In north-central Namibia there is a dinosaur trackway in sandstone on what is now the private farm Otjihaenamparero. Larger footprints are of a ceratosauria and smaller ones of syntarsus. The prints are believed to be around 190 million years old.[15][16]
In the Lower Zimbabwe Rift Valley there is a trackway in 140 Ma rose-coloured sandstone of Chewore Area. The small footprint size, with both manus and pes, implies that it is a trackway of a juvenile, a probable carnosaur.[17]
The western regions of North America, especially the western border of the Western Interior Seaway, are common for dinosaur trackways.

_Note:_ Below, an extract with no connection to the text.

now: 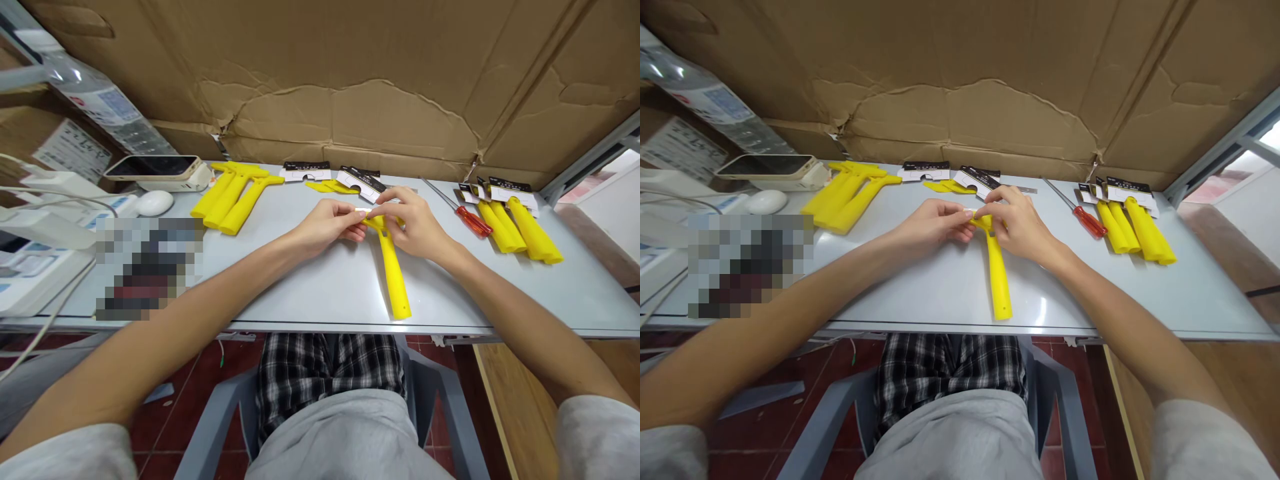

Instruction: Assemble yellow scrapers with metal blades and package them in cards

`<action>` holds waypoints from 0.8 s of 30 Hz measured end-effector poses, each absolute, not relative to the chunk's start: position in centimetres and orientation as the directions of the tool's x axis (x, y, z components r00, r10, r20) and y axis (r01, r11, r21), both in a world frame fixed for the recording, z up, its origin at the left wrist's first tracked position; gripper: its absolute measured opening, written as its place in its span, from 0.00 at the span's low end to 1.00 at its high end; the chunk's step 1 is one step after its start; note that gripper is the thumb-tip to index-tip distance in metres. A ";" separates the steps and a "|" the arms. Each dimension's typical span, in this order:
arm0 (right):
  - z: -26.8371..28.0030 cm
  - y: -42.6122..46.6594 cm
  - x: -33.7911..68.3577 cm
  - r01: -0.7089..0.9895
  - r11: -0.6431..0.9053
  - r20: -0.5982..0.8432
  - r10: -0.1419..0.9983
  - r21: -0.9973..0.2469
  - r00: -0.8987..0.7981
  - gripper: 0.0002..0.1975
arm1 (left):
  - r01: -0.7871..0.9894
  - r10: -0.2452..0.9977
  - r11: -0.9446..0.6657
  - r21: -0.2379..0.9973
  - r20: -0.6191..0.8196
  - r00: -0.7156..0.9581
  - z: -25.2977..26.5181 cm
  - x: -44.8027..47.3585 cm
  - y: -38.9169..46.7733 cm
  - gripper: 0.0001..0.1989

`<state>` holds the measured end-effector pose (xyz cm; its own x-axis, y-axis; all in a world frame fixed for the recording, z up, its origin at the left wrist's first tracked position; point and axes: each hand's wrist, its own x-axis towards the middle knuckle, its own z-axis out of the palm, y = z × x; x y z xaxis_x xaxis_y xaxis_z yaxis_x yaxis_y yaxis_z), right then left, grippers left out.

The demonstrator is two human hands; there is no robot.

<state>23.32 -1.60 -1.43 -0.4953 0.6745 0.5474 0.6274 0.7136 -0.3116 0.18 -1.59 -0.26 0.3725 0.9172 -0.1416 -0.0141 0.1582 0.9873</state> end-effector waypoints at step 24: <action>-1.4 -1.7 23.4 0.636 0.717 0.525 0.673 -0.286 -0.522 0.22 | 0.001 0.916 0.158 0.987 -0.147 0.373 -0.5 0.2 -1.7 0.11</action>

Wyoming has dinosaur trackways from the Late Cretaceous, 65 ma.[18] (A model example of this 3-toed Wyoming trackway was made for presentation)[19]
In the United States, dinosaur footprints and trackways are found in the Glen Rose Formation, the most famous of these being the Paluxy River site in Dinosaur Valley State Park. These were the first sauropoda footprints scientifically documented, and were designated a US National Natural Landmark in 1969. Some are as large as about 3 feet across. The prints are thought to have been preserved originally in a tidal flat or a lagoon.[20] There are tracks from two types of dinosaur. The first type of tracks are from a sauropod and were made by an animal of 30 to 50 feet in length, perhaps a brachiosaurid such as Pleurocoelus,[20] and the second tracks by a theropoda, an animal of 20 to 30 feet in length, perhaps an Acrocanthosaurus. A variety of scenarios was proposed to explain the tracks, but most likely represent twelve sauropods "probably as a herd, followed somewhat later by three theropods that may or may not have been stalking – but that certainly were not attacking."[20]
Other examples include:
The Gansu dinosaur trackway located in the Liujiazia National Dinosaur Geopark in Yanguoxia, China contains hundreds of tracks including 245 dinosaur, 350 theropod, 364 sauropod and 628 ornithopod tracks among others.[22]
The Phu Pha Man National Park in Thailand contains one of the oldest dinosaur tracks to have been discovered in Asia.[23] Discovered in January 2024, paleontologists from the Department of Mineral Resources have dated the tracks to around 225–220 million years old (the late Triassic period).[24] The track contains traces of a variety of dinosaurs including theropods, sauropods, and archosaurs.[25]
The Lark Quarry Trackway in Queensland contains three-toed tracks made by a heard of ornithopod dinosaurs crossing a river. It was once believed they respresented a large predator chasing doqn a mixed flock of small ornithopods and theropods, but this was contested in 2011.[26]
Mammal trackways are among the least common trackways. Mammals were not often in mud, or riverine environments; they were more often in forestlands or grasslands. Thus the earlier tetrapods or proto-tetrapods would yield the most fossil trackways. The Walchia forest of Brule, Nova Scotia has an example of an in situ Walchia forest, and tetrapod trackways that extended over some period of time through the forest area.
A recent marsupial trackway site in the Colac district of Australia (west of Colac) contains marsupial trackways as well as kangaroo and wallaby tracks.[29]